症例は47歳男性で,低ナトリウム(Na)血症を契機にODSを発症し,一時閉じ込め症候群を呈した.ステロイドパルス療法の後,急性期から各フェーズにおいて目標を設定したリハビリテーション治療を実施し,発症1年後には後遺症を遺さず,社会復帰できた.文献的考察を含め報告する.
本症例報告に際し,患者本人および家族に書面にて説明を行い,同意を得た.
Abstract Osmotic demyelination syndrome is a pathological condition that leads to electrolyte imbalances and rapid correction, resulting in pseudobulbar palsy, quadriplegia, and altered consciousness. Approximately 33-55% of affected patients experience residual functional impairment. Herein, we describe a case of a patient with osmotic demyelination syndrome who developed locked-in syndrome during the disease course, underwent rehabilitation treatment, and achieved complete remission without sequelae.
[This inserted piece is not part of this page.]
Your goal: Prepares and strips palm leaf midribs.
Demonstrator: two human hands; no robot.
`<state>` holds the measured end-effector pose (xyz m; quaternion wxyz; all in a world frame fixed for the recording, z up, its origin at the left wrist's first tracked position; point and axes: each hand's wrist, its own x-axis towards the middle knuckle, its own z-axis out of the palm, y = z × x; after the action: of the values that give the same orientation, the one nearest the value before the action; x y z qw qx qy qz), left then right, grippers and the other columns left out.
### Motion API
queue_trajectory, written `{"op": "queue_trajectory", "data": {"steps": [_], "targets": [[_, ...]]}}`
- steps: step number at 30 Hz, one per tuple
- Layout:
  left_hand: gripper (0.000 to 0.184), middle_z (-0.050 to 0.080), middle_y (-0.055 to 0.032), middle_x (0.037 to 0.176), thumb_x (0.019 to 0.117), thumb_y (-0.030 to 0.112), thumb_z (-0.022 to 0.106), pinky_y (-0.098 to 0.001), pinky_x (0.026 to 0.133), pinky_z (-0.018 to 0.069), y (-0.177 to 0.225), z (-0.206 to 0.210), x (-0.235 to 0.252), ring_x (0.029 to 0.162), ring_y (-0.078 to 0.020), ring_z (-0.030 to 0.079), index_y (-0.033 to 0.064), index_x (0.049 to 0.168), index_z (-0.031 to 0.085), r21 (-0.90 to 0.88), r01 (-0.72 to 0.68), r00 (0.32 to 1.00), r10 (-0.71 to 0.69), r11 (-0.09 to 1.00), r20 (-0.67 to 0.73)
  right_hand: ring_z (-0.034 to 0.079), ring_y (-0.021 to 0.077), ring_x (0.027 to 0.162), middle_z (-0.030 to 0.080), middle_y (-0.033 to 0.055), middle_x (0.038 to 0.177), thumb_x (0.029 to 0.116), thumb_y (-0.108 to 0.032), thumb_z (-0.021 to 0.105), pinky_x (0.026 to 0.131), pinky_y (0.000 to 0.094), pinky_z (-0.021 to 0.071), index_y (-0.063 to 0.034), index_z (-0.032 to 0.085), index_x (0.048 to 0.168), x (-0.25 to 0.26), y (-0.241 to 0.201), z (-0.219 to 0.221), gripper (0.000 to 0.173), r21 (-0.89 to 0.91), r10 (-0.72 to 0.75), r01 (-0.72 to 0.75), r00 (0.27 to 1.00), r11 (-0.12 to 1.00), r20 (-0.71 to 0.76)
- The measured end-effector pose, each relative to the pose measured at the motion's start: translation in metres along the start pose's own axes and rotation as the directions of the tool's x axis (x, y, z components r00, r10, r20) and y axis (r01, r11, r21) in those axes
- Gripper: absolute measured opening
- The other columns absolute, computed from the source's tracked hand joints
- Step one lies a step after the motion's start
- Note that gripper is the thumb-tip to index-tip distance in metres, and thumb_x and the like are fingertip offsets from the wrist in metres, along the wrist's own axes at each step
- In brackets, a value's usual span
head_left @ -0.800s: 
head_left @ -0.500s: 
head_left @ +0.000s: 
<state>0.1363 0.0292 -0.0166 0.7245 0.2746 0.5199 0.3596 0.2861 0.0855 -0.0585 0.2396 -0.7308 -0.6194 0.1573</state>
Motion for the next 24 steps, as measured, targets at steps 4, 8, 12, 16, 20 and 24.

The patient was a 47-year-old man who was admitted to hospital A owing to weakness in the lower extremities and dysarthria. He had severe hyponatremia and received sodium correction. However, on hospital day 9, dysarthria redeveloped and involuntary finger movements were noted. Osmotic demyelination syndrome was suspected based on the findings of magnetic resonance imaging of the head and clinical course, leading to his transfer to hospital B. Steroid pulse and rehabilitation therapies were initiated at hospital B. By the 19th day of symptom onset, his limb and facial muscle paralysis progressed, leading to locked-in syndrome. Thereafter, the patient was transferred to hospital C, where he received physiotherapy, occupational therapy, and eating training, markedly improving his physical functions. He was discharged from hospital C, 4 months after the symptom onset, with limited range of motion of the fingers and weakness of the extremities and continued to receive outpatient rehabilitation treatment. His symptoms improved further, and 1 year after the onset of symptoms, he returned to work without any sequelae.